**Work to be completed:** Once every line below has been checked for "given", give only the number of lines that have it.

Source data:
..........
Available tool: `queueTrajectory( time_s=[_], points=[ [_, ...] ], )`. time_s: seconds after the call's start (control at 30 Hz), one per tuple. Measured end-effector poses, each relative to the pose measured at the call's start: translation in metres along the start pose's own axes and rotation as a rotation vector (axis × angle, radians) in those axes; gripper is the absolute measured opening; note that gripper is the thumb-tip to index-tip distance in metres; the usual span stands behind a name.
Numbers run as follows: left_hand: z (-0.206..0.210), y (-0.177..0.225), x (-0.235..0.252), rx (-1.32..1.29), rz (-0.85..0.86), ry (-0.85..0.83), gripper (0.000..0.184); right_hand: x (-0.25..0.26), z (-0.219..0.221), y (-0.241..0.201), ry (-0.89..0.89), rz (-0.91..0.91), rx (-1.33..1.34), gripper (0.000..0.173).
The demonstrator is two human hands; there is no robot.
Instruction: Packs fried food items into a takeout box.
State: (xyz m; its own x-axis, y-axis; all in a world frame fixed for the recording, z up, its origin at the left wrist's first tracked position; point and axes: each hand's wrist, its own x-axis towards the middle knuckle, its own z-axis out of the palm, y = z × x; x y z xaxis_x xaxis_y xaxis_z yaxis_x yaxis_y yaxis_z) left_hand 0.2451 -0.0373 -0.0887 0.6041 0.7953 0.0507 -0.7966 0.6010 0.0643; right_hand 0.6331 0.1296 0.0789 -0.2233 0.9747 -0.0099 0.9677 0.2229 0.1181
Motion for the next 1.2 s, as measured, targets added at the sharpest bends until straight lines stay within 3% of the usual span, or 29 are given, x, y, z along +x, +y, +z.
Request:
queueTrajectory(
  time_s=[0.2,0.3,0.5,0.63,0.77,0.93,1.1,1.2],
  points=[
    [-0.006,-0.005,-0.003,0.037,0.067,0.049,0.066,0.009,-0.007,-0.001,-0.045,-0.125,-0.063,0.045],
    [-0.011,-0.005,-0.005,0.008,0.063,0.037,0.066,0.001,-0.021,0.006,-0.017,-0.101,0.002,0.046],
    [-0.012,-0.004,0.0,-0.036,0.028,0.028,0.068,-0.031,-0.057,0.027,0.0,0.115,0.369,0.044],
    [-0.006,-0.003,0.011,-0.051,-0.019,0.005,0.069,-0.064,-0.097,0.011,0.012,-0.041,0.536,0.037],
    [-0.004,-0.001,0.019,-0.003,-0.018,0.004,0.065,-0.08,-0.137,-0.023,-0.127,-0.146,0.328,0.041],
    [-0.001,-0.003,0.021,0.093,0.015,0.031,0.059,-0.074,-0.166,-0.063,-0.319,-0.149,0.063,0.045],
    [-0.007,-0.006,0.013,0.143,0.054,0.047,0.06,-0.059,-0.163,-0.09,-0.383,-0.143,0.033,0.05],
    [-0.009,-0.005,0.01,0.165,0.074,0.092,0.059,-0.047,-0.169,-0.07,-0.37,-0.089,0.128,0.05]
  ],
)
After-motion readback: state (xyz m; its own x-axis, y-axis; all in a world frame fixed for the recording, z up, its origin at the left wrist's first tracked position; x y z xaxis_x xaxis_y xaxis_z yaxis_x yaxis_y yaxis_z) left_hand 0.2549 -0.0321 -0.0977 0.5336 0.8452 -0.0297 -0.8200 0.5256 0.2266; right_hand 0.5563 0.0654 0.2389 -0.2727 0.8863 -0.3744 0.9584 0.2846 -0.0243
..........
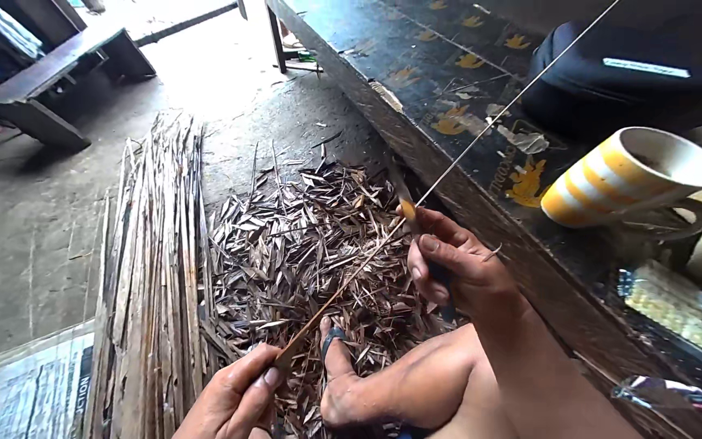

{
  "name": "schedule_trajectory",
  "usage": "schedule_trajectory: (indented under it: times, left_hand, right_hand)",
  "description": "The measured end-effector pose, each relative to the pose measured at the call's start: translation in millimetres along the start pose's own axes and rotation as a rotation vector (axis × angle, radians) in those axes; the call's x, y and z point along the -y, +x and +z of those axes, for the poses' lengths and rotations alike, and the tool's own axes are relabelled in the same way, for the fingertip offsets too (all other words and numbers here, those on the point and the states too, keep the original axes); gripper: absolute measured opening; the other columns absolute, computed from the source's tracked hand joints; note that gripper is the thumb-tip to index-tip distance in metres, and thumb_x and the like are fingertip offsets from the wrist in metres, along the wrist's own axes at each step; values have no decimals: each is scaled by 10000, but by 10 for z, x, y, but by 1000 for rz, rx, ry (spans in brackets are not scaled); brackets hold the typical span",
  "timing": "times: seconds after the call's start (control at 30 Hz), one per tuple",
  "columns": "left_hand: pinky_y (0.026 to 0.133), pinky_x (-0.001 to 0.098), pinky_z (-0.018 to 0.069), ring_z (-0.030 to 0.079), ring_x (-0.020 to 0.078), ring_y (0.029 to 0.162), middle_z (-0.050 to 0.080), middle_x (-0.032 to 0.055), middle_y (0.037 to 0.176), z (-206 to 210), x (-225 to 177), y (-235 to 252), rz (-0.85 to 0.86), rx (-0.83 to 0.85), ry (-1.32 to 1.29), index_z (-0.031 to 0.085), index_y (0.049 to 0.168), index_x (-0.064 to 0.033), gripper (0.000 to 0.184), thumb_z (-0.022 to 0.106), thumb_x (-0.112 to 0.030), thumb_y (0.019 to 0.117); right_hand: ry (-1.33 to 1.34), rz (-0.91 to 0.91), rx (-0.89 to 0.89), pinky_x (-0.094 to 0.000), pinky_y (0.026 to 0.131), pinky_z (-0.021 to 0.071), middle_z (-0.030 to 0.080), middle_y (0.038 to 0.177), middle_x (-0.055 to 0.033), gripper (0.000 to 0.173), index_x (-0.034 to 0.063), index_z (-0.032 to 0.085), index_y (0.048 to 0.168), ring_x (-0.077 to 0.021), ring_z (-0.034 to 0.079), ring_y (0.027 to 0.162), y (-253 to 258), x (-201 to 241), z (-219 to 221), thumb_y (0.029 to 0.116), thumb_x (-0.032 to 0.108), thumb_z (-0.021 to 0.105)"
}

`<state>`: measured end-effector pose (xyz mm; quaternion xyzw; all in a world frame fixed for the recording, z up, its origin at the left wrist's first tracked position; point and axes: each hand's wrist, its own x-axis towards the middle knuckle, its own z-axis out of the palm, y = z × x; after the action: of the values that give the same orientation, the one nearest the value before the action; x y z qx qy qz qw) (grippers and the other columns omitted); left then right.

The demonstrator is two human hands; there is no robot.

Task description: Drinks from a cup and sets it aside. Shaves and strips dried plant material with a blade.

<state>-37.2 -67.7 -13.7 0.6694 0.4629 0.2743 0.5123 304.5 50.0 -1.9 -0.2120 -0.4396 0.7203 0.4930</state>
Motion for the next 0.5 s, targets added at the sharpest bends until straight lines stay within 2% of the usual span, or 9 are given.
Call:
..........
**Finished exercise:** 2